Lieder ohne Worte

by HopeForTheWitch



Series: Lieder [2]
Category: Harry Potter - J. K. Rowling
Genre: AU, Angst, Depression, M/M, Mental Health Issues, Trauma
Language: English
Status: Completed
Published: 2020-08-28
Updated: 2020-08-28
Packaged: 2021-03-06 23:54:59
Rating: Teen And Up Audiences
Warnings: Creator Chose Not To Use Archive Warnings
Chapters: 1
Words: 3,859
Publisher: archiveofourown.org
Story URL: https://archiveofourown.org/works/26157631
Author URL: https://archiveofourown.org/users/HopeForTheWitch/pseuds/HopeForTheWitch
Summary: Sirius felt cold to the bone and Harry was warm in his purity; a small flame in an otherwise perpetually dark and empty room.
Relationships: Sirius Black/Harry Potter, Sirius Black/Harry Potter/Tom Riddle, Sirius Black/Tom Riddle
Series: Lieder [2]
Series URL: https://archiveofourown.org/series/1899496
Comments: 5
Kudos: 58





	Lieder ohne Worte

**Author's Note:**

> Hello! This is a companion piece to Lullabies in Parseltongue, with scenes woven together that I didn't feel fit LIP. Do you need to have read that to understand this? Yes, absolutely! You'll have no idea what's going on otherwise. 
> 
> Many thanks to [CynthiaReine](https://archiveofourown.org/users/CynthiaReine) once more for beta'ing this. ^^

* * *

####  **Lieder ohne Worte**

* * *

Sirius felt cold to the bone and Harry was warm in his purity; a small flame in an otherwise perpetually dark and empty room. 

* * *

“C’mon, let me do it.”

Marvolo glanced at him warily then looked down at where he held a pair of scissors in shaking hands. He grimaced and handed them over and Sirius carefully didn’t sigh with relief. The last thing they needed was Marvolo bleeding out on their bathroom floor because the tremors in his hands didn’t want to let up today.
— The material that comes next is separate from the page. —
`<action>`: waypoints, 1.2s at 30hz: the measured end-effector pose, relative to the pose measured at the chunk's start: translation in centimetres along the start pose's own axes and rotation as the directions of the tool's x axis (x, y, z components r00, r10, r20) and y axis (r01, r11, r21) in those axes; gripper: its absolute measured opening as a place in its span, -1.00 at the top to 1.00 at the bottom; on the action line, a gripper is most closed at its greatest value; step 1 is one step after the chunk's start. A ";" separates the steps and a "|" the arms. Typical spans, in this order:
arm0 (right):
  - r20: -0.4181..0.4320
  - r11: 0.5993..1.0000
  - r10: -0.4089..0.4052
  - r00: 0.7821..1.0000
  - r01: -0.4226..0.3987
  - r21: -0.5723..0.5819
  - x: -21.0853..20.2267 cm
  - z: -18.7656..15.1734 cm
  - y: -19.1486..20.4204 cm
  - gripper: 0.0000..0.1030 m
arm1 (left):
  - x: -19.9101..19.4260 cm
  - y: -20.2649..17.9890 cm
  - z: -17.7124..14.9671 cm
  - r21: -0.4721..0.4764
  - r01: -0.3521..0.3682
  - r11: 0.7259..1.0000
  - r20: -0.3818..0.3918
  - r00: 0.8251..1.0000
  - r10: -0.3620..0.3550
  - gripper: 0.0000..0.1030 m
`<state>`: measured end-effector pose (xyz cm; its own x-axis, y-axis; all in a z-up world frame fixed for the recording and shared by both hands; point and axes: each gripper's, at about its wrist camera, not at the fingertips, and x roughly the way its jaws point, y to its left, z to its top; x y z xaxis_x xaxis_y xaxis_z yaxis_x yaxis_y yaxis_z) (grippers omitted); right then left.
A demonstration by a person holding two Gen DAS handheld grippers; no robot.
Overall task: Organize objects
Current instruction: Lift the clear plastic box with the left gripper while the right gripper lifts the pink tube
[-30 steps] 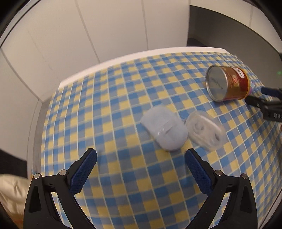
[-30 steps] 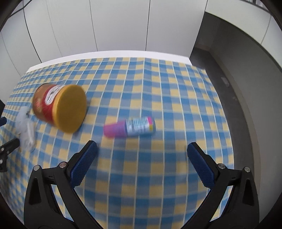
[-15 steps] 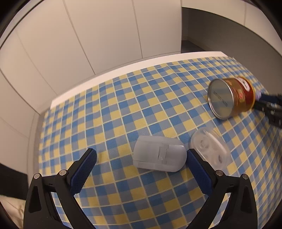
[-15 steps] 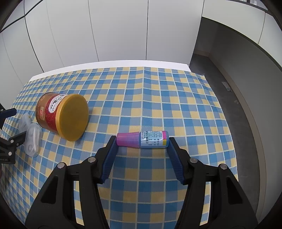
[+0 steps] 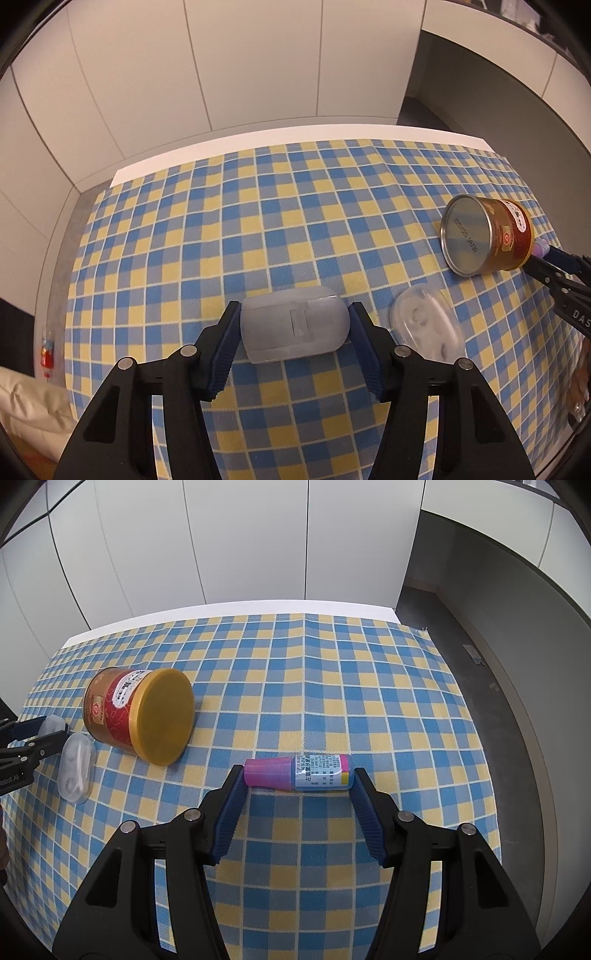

The rays of morning sun coming through the small high-up window in the bathroom put emphasis on the remnants of a few rough nights. It lit up Marvolo’s otherwise dark irises, creating a lighter brown with only the slightest hint of crimson, his eyes not quite as red as Voldemort’s had been, his soul not quite as torn as Voldemort’s had been.

Sirius liked Marvolo’s eyes. 

They were pretty.

Marvolo thought they were mundane, one more item on a list of other things to hate about himself, but to Sirius they were a reminder that the man beside him was not Voldemort. It reminded him that Marvolo was a physical representation of what it meant to have your life split in two, how devastating it was to have a Before and After. 

Marvolo didn’t agree, but then, they didn’t agree on a lot of things.

“We could just take you to a hairdresser.”

“No, thank you,” Marvolo said.

Sirius put the scissors down on the little ledge underneath the bathroom mirror. “We could pay extra for them to send someone up.”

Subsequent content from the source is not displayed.